Through a combination of volunteering hours (385 hours) and charitable donations, Make spent £50,000 on charity overall in 2024. Tax Make has continued to be awarded the Fair Tax Mark by the Fair Tax Foundation, the global gold standard of responsible tax conduct.
Make remains firmly committed to its core purpose: to deliver spaces that inspire people and transform lives. This guiding principle continues to shape every aspect of the practice’s work, ensuring that people and the planet remain at the centre of all it does.
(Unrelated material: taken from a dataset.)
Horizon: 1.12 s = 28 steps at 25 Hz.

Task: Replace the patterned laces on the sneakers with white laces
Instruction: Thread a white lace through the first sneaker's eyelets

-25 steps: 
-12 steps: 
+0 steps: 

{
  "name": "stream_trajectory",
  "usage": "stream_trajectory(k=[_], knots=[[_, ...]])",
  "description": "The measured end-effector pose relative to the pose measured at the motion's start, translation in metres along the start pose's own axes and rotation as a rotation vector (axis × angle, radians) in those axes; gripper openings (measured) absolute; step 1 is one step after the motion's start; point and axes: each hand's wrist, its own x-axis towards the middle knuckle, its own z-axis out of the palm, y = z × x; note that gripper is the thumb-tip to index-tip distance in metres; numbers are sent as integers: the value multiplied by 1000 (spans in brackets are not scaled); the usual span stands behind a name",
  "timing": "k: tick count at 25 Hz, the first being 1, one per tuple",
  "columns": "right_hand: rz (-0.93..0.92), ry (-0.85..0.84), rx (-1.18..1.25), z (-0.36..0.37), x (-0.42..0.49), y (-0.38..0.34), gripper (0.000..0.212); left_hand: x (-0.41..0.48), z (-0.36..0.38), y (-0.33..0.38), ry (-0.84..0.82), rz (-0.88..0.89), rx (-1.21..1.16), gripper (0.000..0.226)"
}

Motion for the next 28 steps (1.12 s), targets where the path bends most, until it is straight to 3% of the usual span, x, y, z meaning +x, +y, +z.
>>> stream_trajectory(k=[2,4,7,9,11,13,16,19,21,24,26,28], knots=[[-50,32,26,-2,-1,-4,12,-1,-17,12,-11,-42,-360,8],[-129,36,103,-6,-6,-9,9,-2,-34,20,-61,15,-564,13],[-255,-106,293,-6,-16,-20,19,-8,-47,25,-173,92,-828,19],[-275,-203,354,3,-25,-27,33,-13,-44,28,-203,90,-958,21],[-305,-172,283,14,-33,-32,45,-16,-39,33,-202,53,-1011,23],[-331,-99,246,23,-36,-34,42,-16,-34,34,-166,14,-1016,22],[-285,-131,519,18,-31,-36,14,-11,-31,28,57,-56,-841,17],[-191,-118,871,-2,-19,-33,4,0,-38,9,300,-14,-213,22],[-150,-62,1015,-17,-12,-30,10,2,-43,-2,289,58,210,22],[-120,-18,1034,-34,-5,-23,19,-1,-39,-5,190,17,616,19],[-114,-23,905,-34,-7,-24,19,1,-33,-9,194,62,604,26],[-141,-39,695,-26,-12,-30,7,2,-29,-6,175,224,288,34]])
The practice maintains its focus on design excellence, delivering creative, technically rigorous and socially responsive architecture across a diverse range of sectors. Make’s design teams continue to push innovation while responding to the evolving needs of clients, communities and cities. Artificial intelligence (AI) will play an increasing role in supporting this ambition. Make is actively developing its use of AI to enhance creativity, streamline workflows and improve service delivery. Environmental, social and governance (ESG) considerations will continue to underpin both project delivery and internal operations. Make is committed to sustainable growth, ethical business practices, and being an inclusive, equitable employer and service provider. Diversity, outreach and education will remain priorities, with continued investment in initiatives that broaden access to the profession. Strategically, Make is deepening its sector-based approach to business development, enabling more targeted expertise and thought leadership in key markets. Make continues to look for new and emerging regions for diversification.
This report was approved by the board and signed on its behalf.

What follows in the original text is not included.